There have been many others like that over the years; incidents that just widened the Caribbean embrace that I had begun to feel in Canada in the mid-1960s, and some stand out for me. One was being in the audience at a Collymore Hall show in Barbados where Rex Nettleford’s National Dance Theatre Company of Jamaica put on a stunning performance to David Rudder’s singular song “Praise” at a level I cannot begin to describe. The theatre was ablaze when it ended; people were standing and cheering. The performance left me feeling a kinship with that group (I had always admired Rex’s work) and particularly a pride for the Caribbean. It was a staggering experience; I was almost in tears.
There have been many such stirrings for me over the years, they have shaped who I am, and indeed the process continues. One was to be in the Jamaica airport the day that Usain Bolt won his race at the Tokyo Olympics. Manley simply erupted; no other word fits. Check-ins ceased as airport staff ran hither and thither, hugging each other, pointing at the monitors, screaming and laughing.
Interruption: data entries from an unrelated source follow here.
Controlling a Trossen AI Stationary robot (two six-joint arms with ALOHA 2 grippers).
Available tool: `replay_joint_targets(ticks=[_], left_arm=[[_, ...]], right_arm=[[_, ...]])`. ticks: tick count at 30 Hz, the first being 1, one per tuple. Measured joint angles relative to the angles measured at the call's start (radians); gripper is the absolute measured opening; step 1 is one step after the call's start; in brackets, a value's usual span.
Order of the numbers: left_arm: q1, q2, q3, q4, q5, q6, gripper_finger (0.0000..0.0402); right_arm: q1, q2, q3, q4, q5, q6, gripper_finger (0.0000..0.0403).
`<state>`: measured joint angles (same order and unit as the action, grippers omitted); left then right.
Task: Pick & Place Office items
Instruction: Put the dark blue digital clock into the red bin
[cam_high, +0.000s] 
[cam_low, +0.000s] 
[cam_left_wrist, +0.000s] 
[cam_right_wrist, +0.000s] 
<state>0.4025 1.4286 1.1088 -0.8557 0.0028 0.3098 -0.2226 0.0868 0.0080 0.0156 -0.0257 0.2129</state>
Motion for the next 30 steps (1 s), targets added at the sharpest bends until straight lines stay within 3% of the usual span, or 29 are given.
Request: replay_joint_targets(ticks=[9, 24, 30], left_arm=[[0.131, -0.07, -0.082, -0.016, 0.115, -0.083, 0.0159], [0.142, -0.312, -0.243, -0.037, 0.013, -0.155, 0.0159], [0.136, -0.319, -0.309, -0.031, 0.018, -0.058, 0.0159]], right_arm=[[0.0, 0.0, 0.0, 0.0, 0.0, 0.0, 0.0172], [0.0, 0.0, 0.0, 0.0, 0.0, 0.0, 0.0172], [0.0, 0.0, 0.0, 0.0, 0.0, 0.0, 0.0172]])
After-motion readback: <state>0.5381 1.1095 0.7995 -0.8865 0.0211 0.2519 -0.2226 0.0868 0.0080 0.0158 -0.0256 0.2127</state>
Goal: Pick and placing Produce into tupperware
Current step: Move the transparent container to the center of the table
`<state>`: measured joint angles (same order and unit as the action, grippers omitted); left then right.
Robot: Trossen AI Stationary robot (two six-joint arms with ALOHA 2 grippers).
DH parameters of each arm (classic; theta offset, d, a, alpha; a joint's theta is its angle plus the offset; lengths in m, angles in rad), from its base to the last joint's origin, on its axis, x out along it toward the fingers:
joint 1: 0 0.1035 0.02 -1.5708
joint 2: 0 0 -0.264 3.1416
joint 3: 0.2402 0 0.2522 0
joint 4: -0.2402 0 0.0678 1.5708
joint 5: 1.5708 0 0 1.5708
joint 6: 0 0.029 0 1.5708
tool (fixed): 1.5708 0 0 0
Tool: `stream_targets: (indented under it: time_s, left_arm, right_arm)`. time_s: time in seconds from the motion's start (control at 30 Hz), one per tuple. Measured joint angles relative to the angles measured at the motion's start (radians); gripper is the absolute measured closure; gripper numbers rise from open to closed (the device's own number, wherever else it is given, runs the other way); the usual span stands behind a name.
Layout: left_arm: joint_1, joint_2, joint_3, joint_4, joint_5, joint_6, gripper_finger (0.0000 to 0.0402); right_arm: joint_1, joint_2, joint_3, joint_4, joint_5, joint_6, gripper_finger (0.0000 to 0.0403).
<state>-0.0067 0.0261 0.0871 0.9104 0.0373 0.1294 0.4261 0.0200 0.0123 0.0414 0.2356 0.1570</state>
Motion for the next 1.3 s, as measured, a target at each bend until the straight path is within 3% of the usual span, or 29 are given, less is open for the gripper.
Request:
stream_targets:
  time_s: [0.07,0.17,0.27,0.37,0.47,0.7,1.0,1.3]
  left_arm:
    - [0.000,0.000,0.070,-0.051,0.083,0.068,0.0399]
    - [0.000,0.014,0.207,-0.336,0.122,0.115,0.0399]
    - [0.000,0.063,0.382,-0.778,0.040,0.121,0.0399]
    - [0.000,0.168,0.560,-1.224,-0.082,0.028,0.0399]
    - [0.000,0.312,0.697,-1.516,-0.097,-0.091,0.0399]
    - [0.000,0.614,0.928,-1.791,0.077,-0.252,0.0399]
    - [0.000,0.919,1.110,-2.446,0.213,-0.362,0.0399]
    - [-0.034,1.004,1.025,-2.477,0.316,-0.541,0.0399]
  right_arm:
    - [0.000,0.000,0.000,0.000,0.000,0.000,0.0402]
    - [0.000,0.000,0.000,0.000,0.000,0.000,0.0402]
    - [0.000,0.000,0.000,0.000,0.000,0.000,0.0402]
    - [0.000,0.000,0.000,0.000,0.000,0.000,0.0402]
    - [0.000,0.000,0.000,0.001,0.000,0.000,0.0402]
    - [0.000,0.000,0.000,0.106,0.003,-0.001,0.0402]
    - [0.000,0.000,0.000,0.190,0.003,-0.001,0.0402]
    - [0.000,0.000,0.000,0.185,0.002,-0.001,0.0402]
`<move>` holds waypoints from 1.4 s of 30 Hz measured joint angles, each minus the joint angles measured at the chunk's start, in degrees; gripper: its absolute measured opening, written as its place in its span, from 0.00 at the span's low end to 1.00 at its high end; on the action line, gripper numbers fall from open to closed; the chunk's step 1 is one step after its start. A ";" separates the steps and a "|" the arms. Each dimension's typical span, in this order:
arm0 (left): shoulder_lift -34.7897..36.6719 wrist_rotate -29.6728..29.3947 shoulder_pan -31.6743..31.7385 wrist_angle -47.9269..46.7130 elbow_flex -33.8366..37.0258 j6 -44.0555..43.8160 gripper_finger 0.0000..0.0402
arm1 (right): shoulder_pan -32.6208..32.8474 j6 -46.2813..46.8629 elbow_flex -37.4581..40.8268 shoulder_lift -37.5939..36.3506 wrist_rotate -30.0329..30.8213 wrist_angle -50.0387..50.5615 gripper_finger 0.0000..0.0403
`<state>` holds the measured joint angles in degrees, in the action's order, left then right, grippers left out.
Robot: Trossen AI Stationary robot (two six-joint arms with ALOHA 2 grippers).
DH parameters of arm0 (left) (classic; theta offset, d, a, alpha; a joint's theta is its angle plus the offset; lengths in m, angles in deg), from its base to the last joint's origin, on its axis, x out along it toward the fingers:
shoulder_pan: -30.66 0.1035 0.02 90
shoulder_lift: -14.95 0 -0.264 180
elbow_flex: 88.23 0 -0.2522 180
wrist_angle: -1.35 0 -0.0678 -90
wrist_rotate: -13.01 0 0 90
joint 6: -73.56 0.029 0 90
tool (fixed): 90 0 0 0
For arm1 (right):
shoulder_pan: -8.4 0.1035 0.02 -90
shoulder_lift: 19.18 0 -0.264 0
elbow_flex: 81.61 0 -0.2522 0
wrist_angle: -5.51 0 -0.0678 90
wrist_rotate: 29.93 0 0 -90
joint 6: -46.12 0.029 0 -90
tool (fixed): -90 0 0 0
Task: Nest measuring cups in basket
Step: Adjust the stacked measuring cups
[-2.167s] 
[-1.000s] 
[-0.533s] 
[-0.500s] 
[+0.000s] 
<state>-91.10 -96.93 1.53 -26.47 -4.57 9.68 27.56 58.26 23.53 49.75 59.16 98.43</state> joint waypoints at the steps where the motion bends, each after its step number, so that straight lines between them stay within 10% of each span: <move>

Even the passengers waiting to check in, like me, got caught up in it; it was literally bedlam, and a marvelous thing to see; our Caribbean people celebrating our own with no holding back; magic moment.
On a purely musical scale there are so many lights, but I must mention two more. Going back a few years, Andre Tanker’s “Ah Come Back to Stay”, a song that spoke directly to me looking to come back home, and more recently an online video of the Jamaican piano boss Monty Alexander, performing Marley’s “No Woman No Cry” at the Montreux Jazz Festival. For my money, the best version of the song. It’s on You Tube, take a listen. A light may dawn for you.